"The Amazing nPod"


   Well of course I have to tell some sort of story with this "Making Of" so here goes. A few months ago I'm sitting around, probably soldering something, when a friend calls me up. Seems he's over at St. Vincent De Paul's (I guess some sort of thrift store) and there's a stash of NES on a chip joystick units there. Do I want one? Ten bucks? Sure! (I shoulda had him buy them all, oh well, maybe they're still there)

  So yippee, yet another NES on a chip unit to make into something. I rip the sucker apart and the motherboard sits on my desk for a few months. After a while I get sick of accidentally setting beers on it so I set about to build "The Latest NES Portable" (A C64-on-a-chip has now taken its place there on the desk)

   I then thought back to my NES on a chip portables of the past. The first one was pretty cool but a bit thick. The NES Micro from last fall was neat but... maybe too small? Shudder at the thought. Thus I felt a unit somewhat bigger than the Micro, and with a bigger screen, would be the way to go.

(Not suitable for template use)
The line-drawing version of this portable's design. I really dig line drawings.

  One nice thing about having designed God knows how many of these things is that I've got lots of "parts" already drawn up in Illustrator. It's getting to the point where I just kind of copy/paste these things together. Well, maybe not quite like that but having a library of drawings helps. So I knocked together this layout in a day or two and it seemed pretty reasonable. Main tricky part, as usual, was how to get at and install the batteries. More on that later.
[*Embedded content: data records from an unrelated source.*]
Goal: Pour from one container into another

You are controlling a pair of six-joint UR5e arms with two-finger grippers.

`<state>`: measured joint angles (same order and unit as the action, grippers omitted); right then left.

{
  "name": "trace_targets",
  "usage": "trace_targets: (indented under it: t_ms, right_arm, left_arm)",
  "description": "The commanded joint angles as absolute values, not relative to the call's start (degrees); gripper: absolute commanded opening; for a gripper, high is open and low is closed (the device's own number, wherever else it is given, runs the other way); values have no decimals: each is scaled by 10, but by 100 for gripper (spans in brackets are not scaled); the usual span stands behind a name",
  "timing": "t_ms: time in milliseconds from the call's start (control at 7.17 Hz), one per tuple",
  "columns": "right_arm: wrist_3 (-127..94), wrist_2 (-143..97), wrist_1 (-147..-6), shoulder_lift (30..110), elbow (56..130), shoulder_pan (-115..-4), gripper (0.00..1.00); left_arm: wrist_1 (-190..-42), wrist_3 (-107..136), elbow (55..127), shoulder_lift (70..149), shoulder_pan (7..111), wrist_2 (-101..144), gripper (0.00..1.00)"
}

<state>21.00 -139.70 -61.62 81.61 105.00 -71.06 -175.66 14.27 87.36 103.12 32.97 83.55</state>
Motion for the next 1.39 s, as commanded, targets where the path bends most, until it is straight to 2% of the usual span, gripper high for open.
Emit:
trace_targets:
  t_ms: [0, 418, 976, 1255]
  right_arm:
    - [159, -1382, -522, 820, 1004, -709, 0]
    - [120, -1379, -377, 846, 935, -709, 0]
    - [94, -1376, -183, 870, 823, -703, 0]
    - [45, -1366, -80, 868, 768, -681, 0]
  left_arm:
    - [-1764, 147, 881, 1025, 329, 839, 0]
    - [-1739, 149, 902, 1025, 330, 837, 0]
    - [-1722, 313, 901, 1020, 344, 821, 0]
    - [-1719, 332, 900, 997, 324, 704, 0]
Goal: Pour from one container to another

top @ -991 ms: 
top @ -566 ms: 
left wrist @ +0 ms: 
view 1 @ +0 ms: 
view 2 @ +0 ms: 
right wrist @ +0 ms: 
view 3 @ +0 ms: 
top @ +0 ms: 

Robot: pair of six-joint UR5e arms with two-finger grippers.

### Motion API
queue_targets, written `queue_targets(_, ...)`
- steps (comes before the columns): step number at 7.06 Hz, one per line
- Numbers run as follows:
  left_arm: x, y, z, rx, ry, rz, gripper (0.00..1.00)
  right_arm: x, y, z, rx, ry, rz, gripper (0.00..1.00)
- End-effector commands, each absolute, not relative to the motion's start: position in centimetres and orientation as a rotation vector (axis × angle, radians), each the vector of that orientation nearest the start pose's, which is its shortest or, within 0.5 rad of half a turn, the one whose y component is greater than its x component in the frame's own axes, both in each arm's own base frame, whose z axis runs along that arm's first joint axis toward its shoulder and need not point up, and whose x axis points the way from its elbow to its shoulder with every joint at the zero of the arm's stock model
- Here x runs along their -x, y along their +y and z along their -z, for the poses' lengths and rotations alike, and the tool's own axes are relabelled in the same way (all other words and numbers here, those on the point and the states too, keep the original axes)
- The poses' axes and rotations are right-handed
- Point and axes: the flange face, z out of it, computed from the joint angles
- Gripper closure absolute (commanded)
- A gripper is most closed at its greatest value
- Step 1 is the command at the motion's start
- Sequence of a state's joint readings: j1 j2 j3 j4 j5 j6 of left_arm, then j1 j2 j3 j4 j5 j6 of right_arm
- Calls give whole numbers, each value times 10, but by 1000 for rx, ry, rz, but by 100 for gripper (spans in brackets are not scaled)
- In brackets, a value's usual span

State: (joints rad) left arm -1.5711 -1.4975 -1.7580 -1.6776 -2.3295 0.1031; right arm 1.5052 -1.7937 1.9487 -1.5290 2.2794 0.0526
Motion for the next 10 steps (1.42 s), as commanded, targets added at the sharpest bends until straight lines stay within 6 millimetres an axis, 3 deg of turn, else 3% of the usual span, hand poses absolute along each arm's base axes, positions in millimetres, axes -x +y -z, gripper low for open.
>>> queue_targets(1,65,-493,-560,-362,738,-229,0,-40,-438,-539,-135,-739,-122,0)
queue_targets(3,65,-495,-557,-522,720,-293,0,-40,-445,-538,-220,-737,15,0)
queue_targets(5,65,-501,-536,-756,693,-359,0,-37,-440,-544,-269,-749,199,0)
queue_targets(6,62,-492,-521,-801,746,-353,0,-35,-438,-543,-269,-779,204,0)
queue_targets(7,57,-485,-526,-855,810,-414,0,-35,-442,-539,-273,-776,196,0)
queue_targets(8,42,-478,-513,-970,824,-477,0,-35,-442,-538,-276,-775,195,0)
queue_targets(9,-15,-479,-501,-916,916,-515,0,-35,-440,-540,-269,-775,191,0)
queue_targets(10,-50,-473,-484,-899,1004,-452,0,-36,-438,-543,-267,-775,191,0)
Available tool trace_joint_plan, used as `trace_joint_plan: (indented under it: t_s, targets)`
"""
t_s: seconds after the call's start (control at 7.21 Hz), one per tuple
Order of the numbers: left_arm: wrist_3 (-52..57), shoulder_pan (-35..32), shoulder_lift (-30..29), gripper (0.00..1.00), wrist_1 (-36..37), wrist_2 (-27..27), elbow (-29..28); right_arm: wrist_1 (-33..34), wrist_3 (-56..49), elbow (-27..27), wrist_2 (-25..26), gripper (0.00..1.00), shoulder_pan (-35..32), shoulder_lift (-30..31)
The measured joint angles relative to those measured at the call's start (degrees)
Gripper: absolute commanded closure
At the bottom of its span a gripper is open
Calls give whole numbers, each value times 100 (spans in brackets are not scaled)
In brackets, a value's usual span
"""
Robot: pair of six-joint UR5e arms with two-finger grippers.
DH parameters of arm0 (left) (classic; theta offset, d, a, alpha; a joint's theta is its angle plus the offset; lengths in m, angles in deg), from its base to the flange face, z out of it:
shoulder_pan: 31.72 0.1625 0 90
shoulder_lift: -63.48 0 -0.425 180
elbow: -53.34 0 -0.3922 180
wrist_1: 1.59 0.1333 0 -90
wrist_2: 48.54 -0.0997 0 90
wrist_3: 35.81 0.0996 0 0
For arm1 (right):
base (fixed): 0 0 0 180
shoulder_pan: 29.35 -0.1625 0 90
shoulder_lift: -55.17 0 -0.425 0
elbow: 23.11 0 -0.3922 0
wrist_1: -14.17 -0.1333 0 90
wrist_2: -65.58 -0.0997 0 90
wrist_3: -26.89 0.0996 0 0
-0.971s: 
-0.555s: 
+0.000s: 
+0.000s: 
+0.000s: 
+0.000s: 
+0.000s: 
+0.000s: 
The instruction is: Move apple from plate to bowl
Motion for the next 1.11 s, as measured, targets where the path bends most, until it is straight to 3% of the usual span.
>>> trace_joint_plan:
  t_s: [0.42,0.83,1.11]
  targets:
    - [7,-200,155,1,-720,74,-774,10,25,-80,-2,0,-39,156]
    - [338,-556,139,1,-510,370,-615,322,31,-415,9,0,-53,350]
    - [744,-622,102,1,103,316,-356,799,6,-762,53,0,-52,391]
This is the controller that comes with the Core PS3.
The control board.

  Above you see the controller section of the unit, what I like to call the "control board" The NES uses a serial shift register and some pull-up resistors to make a controller so here I've basically wired one by hand. It's not using a PCB rather a piece of engraving plastic that I laser cut (actually much cheaper than having a PCB made)

  The case of the unit itself was also done using a laser engraver. Made from pieces of .225" acrylic, it's stacked together and glued to form the shell of the portable.

benheck.com Brings You A Photo of a Black Blob.
The inside of the front of the case. Black acrylic is really, REALLY un-photogenic.

  The next step is to start stuffing things inside the case. Here you can see the screen (same model I used for my Atari Phoenixes last year) the speaker, control board and audio amp. Oh yes and the power switch.

All my wiring looks like something from the 1930's... Sigh.
It looks so simple, doesn't it?

  OK let's take a look at the rear of the unit for a bit. All it really consists of is the cartridge slot (rewired to the NES on a chip using old floppy drive cables) and the NES on a chip board itself. In the photo below I'm holding a complete NES. All that needs to be attached is power, ground, audio, video and the controller (which is 3 wires)

  I'm sick of typing NES on a chip. Henceforth "NOAC" Ah that feels better.

Screw the 'Virtual Console" - this is where it's at.
Note the single wire going across the contacts - this disables the crappy built-in ROMS.

   The NOAC is then attached to the piece of plastic between the two halves of the case - the part I like to call the "Match Plate" (Not to be confused with that new Woody Allen movie) And yes, I did use HOT GLUE to hold the board down. Seriously, hot glue is the stuff of dreams, ranks right up with sliced bread and the transistor as far as I'm concerned. The cartridge slot itself is screwed to the case since it takes the most abuse.

Remember, if you wire stuff like this enough you become numb to the process.

View from space
Here's how the front and back of the unit relates to each other. Note how few wires need to be connected to the NES (on the right)

  OK let's go back to the front of the unit. The bottom of it is reserved for the (4) AA batteries required to run the unit (Sorry, no solar cells or cold fusion yet)

Close-up of the rat's nest

  I used a standard battery holder (well, actually 2 of them connected) and then added a small header so when it's slid into the unit the power will connect.

Where's Waldo?
Highlighted view of the header connection between the battery pack and the nPod.

This reminds me a Colt 1911 for some reason. Actually, I guess it's obvious.
Front view of how the battery pack slides in. A piece then slides down to lock it in place.

  The unit is then screwed together and ready to play! Here's some more photos of it while you're here...

It must be THEEN!!!!
Side view. Total thickness: 1.6 inches / 41 mm

A look down the gullet.

This game rocks
Rear of unit, with the best game ever made containing the line "BARF!" Please excuse that thing on the wall in the background, I think it's some sort of phone plug.

Mario is thinking here: "WIIIIIIIIIIIIIIIIIIIIIIIIIIIIIII!!!!!!!!!!!!!!!!!!"
Top-down shot showing the unit's size relative to a cartridge.

  There you have it - my latest NES portable. This one has been sold already but if anyone else wants one like this model I can be convinced to build it pretty easily. (Money helps too) As for my future projects, a hint for one was in this article, and as for the other, well, you wouldn't believe me if I told you.